I have the following data (see attached - easier this way). I am trying to find the first occurrence of the value 0 for each customer ID. Then, I plan to use code similar to below to create a Kaplan-Meier curve:
from lifelines import KaplanMeierFitter
## Example Data
durations = [5,6,6,2.5,4,4]
event_observed = [1, 0, 0, 1, 1, 1]
## create a kmf object
kmf = KaplanMeierFitter()
## Fit the data into the model
kmf.fit(durations, event_observed,label='Kaplan Meier Estimate')
## Create an estimate
kmf.plot(ci_show=False) ## ci_show is meant for Confidence interval, since our data set is too tiny, thus i am not showing it.
(this code is from here).
What' the simplest way to do this?
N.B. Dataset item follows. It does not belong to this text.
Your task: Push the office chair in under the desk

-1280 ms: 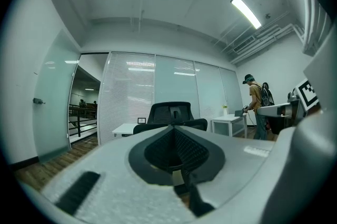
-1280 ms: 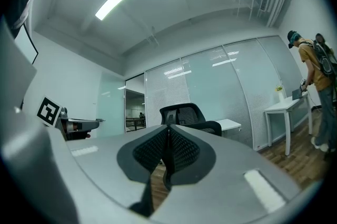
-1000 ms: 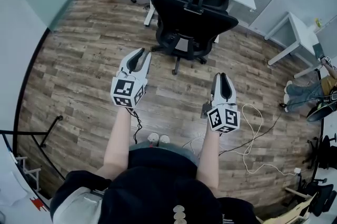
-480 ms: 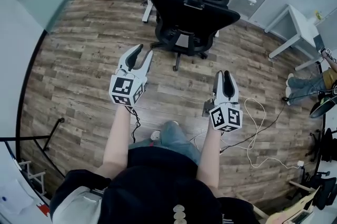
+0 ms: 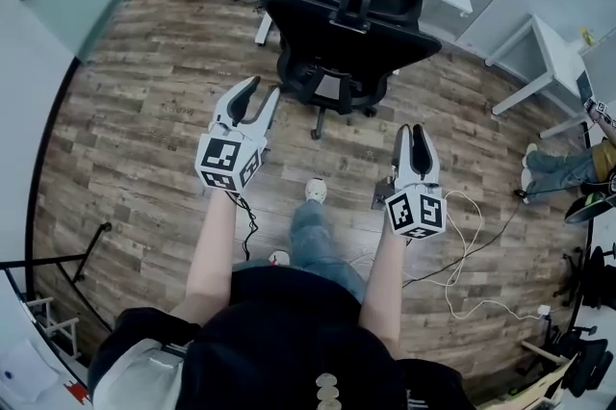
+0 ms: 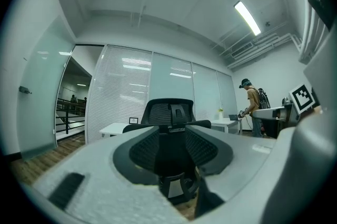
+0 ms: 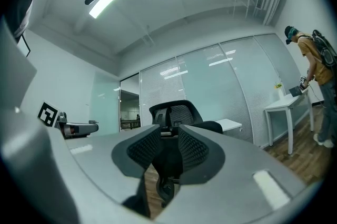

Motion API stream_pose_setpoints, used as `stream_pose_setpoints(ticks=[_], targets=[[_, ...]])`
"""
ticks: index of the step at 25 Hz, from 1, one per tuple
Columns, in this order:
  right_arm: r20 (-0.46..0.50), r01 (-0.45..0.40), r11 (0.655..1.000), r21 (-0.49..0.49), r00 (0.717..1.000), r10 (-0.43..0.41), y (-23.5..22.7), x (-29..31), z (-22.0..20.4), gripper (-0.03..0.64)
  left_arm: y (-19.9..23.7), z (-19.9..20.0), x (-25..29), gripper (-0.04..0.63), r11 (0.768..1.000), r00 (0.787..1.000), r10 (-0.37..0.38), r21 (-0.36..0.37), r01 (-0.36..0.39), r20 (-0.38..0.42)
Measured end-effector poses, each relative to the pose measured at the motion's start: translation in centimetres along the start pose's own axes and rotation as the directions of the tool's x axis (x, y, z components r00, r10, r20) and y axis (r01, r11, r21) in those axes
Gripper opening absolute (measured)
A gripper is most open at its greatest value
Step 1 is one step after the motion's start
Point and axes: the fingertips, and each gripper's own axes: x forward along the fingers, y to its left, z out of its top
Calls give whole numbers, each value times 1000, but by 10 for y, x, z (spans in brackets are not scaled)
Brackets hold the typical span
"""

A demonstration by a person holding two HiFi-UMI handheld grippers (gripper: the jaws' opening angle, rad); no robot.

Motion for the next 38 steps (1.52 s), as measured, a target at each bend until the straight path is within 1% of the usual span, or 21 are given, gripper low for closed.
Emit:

Note that I want to ignore the NAs: I have plenty of them and there's no getting around that.
Thanks!
CodePudding user response:
I'm gonna assume that all rows contain at least one non-NaN
value.
One thing we'd have to do first is just ensure that we operate on a dataframe where there is indeed a zero; we can accomplish this with min.
This will give us a series, and we just have to select on the rows that contain zero:
df.loc[min_series == 0]
Then, we can use idxmin:
df.idxmin(1, skipna=True)
This should spit out the period
on which the first 0
is encountered (we've guaranteed that all rows contain a 0
).
Then, this should give you what you're looking for!